**Task prompt:**
Copy every line of the records below where the word "robot" occurs.

**Records for processing:**
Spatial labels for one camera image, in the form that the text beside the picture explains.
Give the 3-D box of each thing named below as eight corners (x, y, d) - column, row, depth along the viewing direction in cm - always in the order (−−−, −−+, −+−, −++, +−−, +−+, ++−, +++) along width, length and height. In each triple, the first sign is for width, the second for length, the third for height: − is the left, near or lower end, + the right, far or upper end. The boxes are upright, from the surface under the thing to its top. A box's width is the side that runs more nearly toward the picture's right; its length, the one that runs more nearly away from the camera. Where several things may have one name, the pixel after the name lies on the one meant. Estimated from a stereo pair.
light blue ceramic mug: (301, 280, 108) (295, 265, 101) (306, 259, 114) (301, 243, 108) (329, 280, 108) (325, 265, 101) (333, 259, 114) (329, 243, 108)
---
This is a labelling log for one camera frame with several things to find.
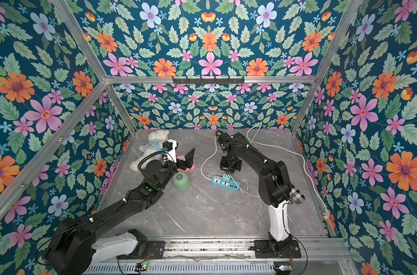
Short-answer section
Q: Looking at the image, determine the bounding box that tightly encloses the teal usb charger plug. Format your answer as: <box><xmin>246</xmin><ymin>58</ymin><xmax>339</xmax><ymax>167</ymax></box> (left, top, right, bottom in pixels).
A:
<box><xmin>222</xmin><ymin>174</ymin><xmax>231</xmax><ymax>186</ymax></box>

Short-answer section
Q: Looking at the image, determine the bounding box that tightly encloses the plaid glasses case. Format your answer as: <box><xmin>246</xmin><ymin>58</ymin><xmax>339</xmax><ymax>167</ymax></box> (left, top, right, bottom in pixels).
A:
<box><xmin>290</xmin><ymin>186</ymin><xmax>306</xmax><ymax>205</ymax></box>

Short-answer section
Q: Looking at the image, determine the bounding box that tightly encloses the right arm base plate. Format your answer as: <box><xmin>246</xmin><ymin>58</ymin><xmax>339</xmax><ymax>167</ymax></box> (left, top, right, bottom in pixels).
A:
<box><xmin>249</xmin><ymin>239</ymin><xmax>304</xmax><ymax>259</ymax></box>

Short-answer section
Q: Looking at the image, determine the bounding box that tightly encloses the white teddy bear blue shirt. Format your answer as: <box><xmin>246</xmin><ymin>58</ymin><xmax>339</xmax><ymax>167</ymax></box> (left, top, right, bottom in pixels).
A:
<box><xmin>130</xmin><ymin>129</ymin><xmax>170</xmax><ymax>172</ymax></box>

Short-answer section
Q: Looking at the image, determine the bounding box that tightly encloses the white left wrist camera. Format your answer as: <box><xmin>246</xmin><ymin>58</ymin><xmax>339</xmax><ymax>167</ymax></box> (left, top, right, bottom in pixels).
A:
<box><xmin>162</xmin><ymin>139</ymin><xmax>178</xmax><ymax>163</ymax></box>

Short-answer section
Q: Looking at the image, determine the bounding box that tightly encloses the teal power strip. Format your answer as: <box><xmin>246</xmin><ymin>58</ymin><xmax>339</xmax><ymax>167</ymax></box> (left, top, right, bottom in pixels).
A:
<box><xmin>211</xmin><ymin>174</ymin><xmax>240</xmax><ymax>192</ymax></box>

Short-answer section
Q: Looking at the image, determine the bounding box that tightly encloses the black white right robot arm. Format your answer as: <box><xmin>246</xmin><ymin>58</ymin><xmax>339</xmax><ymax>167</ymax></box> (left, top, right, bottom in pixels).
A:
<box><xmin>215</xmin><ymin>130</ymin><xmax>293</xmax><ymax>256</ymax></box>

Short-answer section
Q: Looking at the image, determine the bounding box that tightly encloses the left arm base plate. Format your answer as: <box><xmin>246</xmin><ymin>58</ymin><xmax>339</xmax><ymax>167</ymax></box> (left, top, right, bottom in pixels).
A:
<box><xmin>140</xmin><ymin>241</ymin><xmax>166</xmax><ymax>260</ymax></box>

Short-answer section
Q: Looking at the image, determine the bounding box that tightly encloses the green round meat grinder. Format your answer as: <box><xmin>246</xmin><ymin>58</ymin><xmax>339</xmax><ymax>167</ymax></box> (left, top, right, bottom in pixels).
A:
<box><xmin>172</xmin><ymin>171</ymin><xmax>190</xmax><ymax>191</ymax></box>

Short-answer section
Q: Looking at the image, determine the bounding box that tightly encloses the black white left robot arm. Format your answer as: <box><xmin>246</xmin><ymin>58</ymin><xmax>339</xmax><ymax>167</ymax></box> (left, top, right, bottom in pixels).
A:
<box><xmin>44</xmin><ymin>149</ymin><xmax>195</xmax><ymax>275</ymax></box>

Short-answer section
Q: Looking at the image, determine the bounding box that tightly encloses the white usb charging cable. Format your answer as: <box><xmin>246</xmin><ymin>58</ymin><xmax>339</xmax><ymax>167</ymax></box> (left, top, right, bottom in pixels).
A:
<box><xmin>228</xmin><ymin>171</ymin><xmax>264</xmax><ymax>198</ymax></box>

**Task response:**
Q: Looking at the image, determine the bounding box that tightly encloses the black white right robot arm. Format your answer as: <box><xmin>246</xmin><ymin>58</ymin><xmax>339</xmax><ymax>167</ymax></box> (left, top, right, bottom in pixels).
Q: Looking at the image, determine the bounding box that tightly encloses the black white left robot arm. Format your answer as: <box><xmin>246</xmin><ymin>58</ymin><xmax>339</xmax><ymax>167</ymax></box> (left, top, right, bottom in pixels).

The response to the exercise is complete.